The University of Kentucky has a highly successful basketball program that's popular nationwide but even more so on the main campus. The demand for student tickets outstrips their availability, so those tickets are distributed using a lottery system. In 2009 when I was completing the capstone class for a computer science degree, the lottery was still done in-person and in real-time. Every few weeks on a Tuesday evening, thousands of students lined up outside the old arena on campus, collected a number as they entered, and waited in the bleachers (sometimes for hours) hoping their number would be called. Many students could not participate because their classes or other obligations overlapped with the lottery.

Our class decided to use the ticket lottery as the semester-long project. Each team in the class would design an online lottery system to make the process more fair by allowing wider participation. The goal of the class is to produce software that can actually be used by the real-world customer.

Requirements gathering started well, but by midway through the semester the project faced significant problems. Staff in the athletics department made it clear they had no intention of changing the lottery, so we did not actually have a customer to work for. Furthermore, the student responses from a short online survey we ran showed that many lottery-goers did not want the process to move online. They perceived the existing lottery as requiring enough sacrifice that it discouraged participation by students who only half-heartedly wanted tickets or were unlikely to use them.

At that point some of the teams in the class petitioned to change to different projects. The other teams that chose to continue were instructed to make their implementations generic with the hope they could be used by other schools. Our team continued with the project by removing all UK-related branding and focusing on parts of the interface that would apply to any customer.

Design

The original, physical lottery was limited in how frequently tickets could be distributed because the process required taking over a large building for several hours, plus more hours for planning and organization. Because of the overhead, only a few lotteries were held during basketball season, and each lottery distributed tickets for multiple games.

With less overhead, an online lottery removes the need to group multiple events into a single ticket distribution. Our system allows for a rolling lottery where each event is handled separately. The process for each event is split into phases:

  • Not Open: The event is on the schedule but is too far in the future for registration.
  • Register: Participants can register for the event's lottery, either as individuals or by forming small groups.
  • Claim: Winners must claim and pay for their tickets during this window or the tickets are put up for sale. (All available tickets are assigned to participants during the state change from Register to Claim.)
  • Sales: Tickets that went unclaimed or that were canceled by the winners are made available for purchase by non-winners.
  • Closed: Tickets can no longer be purchased or canceled because the event is about to start, in progress, or already finished.

The length of each phase can be set differently on each event, which gives administrators flexibility in scheduling around holidays and weekends.

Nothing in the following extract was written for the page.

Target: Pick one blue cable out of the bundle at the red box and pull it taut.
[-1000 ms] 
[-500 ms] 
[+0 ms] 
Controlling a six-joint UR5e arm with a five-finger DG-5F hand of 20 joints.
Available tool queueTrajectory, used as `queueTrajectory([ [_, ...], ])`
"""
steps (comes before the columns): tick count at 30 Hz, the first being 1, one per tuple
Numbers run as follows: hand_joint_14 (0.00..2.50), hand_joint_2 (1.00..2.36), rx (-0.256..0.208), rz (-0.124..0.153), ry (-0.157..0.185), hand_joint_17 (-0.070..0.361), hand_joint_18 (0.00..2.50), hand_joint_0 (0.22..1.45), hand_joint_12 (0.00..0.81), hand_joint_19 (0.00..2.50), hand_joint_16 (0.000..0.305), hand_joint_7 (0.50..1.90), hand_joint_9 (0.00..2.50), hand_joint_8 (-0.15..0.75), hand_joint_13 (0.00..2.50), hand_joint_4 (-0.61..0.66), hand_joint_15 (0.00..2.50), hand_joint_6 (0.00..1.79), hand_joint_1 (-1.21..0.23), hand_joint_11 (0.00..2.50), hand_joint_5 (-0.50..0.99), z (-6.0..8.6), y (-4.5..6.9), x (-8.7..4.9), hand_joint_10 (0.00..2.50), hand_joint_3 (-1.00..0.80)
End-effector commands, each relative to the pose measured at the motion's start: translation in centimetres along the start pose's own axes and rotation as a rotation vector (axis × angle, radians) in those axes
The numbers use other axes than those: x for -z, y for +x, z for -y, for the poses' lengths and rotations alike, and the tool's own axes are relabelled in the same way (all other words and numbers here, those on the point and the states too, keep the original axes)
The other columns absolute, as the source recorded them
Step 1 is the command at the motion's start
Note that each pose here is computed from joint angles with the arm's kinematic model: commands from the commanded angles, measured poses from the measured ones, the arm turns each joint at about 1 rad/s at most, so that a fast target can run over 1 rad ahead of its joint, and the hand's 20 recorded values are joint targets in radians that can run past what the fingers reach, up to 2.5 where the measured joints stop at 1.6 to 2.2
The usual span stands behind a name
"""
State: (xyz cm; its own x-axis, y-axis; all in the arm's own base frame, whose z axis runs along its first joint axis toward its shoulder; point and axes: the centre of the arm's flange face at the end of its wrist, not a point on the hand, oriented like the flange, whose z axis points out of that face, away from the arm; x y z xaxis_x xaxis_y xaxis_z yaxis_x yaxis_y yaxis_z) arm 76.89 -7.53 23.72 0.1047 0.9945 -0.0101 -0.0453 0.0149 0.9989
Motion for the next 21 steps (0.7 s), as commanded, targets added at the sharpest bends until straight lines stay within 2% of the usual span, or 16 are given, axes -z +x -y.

The management section of the application also includes screens for setting up seating charts for multiple venues and for quickly assigning blocks of available seats to each lottery event.

Missing Pieces

The existing code implements most of the interfaces needed for admins to set up a lottery and for users to enter lotteries. Some screens, such as the ones that let users create and join groups so they can sit together at the event, need improvements but are implemented.

However, there is no user management because we expected it to be integrated with an external directory. For the demo we created users directly in the database.

There are also no ticket purchasing screens because we expected most of the work to be handled by an external vendor.

Most importantly, there is no ticket distribution, because we didn't get to it in time. We also did not have much guidance on what logic to use or what factors to consider when choosing whether a specific user gets tickets. For example, if a user has won before, should that person be eligible to win more tickets, disqualified from the next lottery, have their probability of winning reduced, or something else? What if one member of a group won previously but the others had not?


Prerequisites

Running the lottery system requires a servlet container (tested with Tomcat 6) and a MySQL server with InnoDB enabled (tested with 5.1).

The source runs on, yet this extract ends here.